Find how many lines below hold "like", then state that number by itself.

[Data — start]

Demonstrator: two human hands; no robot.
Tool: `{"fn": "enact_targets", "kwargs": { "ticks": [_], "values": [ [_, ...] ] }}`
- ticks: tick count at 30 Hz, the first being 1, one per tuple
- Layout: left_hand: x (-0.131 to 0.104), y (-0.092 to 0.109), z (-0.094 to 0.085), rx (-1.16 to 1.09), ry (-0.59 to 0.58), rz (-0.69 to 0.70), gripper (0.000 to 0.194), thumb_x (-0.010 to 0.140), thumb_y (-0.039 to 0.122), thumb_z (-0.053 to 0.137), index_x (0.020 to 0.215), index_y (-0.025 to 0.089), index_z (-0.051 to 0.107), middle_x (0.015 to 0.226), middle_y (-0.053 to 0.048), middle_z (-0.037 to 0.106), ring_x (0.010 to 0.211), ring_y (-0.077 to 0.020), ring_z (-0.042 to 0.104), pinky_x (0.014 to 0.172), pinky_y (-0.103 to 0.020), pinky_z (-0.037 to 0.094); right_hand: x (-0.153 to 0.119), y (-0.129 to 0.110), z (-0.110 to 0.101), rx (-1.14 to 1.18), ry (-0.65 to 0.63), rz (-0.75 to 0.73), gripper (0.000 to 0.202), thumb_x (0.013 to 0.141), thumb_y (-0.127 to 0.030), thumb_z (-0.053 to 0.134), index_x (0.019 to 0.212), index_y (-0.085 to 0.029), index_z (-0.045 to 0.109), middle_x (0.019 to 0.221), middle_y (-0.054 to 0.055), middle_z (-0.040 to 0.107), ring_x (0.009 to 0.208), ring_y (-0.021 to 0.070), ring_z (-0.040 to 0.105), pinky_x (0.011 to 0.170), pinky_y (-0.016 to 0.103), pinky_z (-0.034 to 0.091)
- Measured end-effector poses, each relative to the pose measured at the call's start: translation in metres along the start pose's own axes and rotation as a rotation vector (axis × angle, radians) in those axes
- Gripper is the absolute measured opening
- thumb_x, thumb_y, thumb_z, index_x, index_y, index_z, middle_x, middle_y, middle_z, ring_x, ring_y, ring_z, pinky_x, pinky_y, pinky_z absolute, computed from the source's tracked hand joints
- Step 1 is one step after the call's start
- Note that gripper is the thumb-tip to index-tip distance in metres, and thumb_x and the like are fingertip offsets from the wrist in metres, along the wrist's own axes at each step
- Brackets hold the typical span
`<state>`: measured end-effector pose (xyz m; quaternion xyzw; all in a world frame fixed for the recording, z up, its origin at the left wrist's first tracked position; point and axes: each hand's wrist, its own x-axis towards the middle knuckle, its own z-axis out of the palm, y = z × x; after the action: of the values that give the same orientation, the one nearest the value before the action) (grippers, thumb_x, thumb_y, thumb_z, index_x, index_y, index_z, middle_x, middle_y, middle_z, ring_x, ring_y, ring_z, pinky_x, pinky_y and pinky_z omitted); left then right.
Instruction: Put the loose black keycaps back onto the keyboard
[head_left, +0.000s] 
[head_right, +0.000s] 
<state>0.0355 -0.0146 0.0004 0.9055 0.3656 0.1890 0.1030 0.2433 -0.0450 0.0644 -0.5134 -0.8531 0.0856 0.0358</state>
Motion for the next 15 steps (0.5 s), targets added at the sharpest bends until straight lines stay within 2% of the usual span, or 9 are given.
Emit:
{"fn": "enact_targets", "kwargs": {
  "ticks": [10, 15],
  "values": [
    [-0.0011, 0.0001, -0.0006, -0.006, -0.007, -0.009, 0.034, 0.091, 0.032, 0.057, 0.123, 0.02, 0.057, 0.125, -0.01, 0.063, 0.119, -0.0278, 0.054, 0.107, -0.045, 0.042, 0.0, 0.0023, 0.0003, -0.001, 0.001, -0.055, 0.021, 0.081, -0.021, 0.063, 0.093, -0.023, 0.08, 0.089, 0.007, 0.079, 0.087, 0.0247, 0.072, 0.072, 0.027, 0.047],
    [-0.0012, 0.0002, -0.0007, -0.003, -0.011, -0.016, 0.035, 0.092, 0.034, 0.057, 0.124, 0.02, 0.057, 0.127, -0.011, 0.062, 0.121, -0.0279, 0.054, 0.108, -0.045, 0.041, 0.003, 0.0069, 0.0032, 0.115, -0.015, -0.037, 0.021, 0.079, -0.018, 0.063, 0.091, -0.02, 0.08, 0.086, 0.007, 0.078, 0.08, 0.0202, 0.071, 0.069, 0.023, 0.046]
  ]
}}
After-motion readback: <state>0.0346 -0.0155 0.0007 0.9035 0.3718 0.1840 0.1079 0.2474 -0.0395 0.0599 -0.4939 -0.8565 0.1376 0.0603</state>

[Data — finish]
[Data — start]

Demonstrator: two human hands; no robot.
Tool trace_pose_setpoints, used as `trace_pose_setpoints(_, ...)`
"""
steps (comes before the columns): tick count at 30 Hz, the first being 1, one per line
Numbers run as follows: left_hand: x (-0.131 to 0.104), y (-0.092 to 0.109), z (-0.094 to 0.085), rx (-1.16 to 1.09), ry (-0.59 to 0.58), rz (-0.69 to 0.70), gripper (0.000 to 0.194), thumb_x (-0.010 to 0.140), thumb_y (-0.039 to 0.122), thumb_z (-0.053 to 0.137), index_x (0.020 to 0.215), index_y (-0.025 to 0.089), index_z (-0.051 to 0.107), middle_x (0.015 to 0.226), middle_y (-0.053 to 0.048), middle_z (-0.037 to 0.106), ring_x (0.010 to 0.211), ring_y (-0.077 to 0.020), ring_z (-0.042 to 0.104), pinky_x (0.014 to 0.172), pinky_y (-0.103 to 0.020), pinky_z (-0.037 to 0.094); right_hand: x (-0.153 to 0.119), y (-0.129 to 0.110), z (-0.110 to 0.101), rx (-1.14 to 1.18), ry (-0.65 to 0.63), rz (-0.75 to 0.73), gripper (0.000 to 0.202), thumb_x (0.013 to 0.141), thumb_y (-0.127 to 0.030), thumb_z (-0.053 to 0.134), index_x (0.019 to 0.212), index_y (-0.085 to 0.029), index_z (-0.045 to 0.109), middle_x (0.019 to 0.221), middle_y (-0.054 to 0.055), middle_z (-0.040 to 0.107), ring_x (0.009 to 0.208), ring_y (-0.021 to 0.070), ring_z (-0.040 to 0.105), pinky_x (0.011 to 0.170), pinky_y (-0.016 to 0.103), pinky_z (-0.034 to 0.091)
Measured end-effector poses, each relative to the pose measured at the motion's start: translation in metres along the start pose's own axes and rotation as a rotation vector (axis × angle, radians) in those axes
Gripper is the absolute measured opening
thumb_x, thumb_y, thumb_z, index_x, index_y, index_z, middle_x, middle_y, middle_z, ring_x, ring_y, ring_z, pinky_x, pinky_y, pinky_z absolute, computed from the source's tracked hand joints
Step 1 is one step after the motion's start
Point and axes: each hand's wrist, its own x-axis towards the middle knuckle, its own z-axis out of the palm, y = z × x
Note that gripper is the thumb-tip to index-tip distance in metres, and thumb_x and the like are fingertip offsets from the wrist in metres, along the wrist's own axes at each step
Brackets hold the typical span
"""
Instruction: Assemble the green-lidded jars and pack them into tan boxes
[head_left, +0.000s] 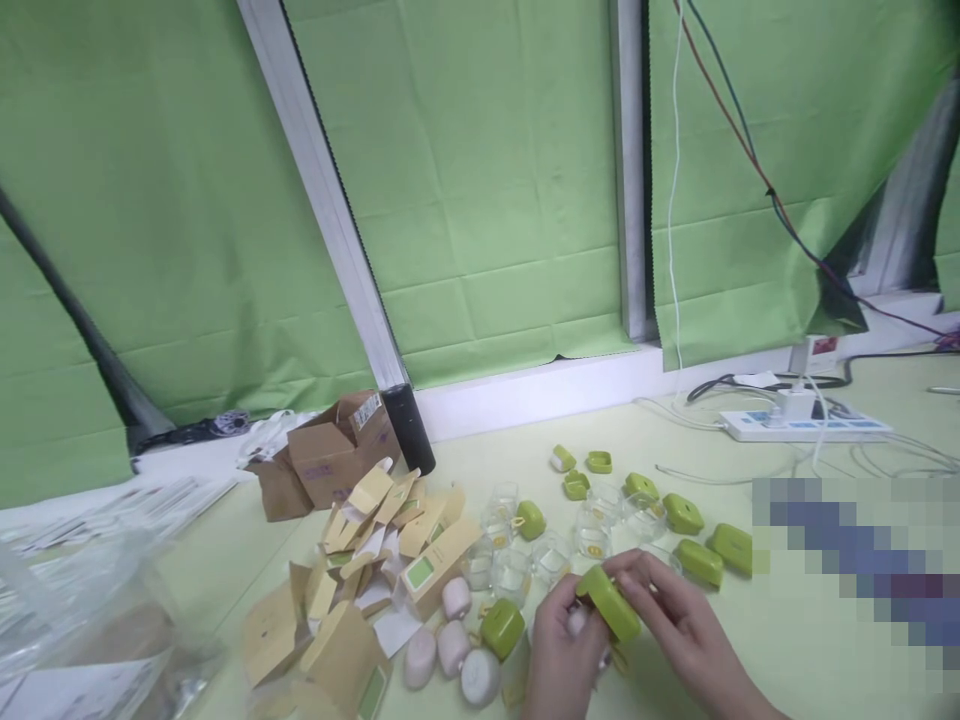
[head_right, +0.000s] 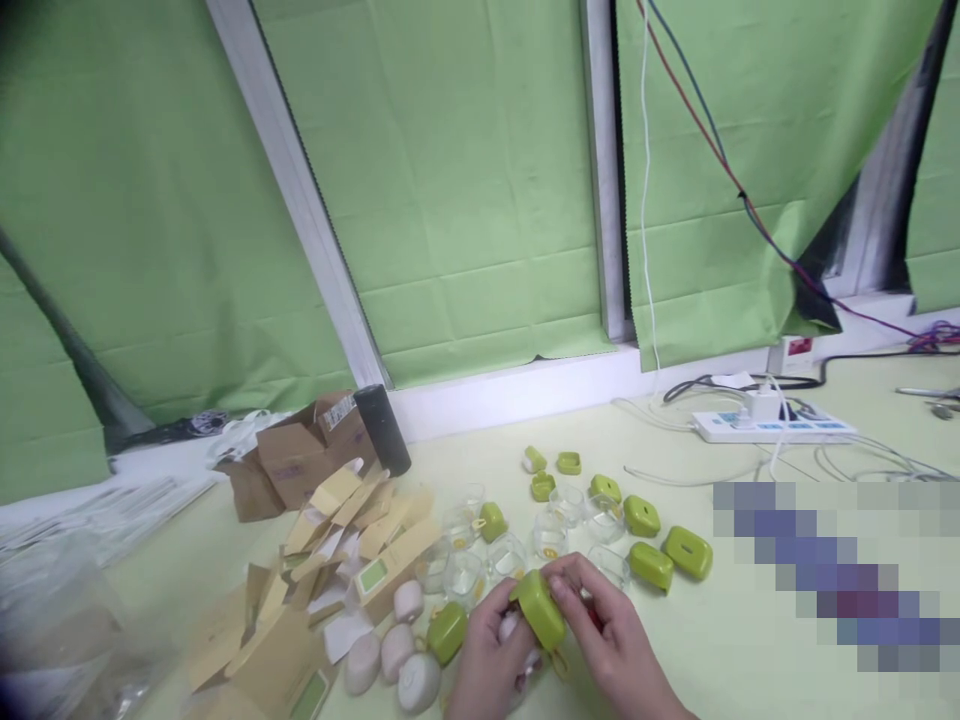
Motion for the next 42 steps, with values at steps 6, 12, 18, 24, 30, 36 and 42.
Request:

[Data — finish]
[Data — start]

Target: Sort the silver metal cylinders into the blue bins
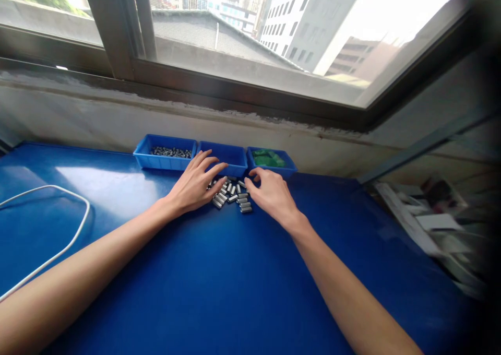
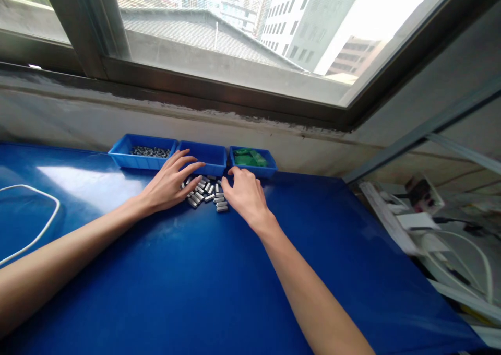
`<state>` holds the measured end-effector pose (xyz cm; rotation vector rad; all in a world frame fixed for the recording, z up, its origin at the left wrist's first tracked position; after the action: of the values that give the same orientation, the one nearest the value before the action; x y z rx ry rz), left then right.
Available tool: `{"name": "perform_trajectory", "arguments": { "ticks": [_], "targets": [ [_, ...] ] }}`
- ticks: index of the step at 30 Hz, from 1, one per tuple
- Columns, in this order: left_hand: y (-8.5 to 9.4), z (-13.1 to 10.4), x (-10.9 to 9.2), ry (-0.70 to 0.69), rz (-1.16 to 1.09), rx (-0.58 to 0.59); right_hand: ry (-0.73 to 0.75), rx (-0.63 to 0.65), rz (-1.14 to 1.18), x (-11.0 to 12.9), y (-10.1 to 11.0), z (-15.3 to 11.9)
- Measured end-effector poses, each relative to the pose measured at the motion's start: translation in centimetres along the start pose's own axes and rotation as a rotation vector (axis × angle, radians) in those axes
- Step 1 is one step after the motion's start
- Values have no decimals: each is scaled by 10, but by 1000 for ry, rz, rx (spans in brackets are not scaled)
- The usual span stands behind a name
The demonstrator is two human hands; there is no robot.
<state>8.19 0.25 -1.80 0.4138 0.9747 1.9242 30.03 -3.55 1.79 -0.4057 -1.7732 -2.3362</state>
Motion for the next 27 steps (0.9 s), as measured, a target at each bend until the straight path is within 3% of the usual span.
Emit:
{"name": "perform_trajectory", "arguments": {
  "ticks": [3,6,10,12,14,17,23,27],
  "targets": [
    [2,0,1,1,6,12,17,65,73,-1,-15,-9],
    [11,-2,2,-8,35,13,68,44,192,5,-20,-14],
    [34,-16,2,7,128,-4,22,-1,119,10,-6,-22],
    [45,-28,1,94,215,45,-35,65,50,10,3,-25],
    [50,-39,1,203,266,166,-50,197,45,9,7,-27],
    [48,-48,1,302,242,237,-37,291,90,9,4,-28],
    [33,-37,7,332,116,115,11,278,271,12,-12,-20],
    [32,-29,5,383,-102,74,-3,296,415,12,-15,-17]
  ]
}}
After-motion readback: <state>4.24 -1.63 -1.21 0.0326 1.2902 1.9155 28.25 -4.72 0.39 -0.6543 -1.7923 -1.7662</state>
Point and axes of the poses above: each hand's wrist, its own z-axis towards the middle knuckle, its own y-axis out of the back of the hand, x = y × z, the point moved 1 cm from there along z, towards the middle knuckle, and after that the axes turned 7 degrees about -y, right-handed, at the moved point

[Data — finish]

## Result
2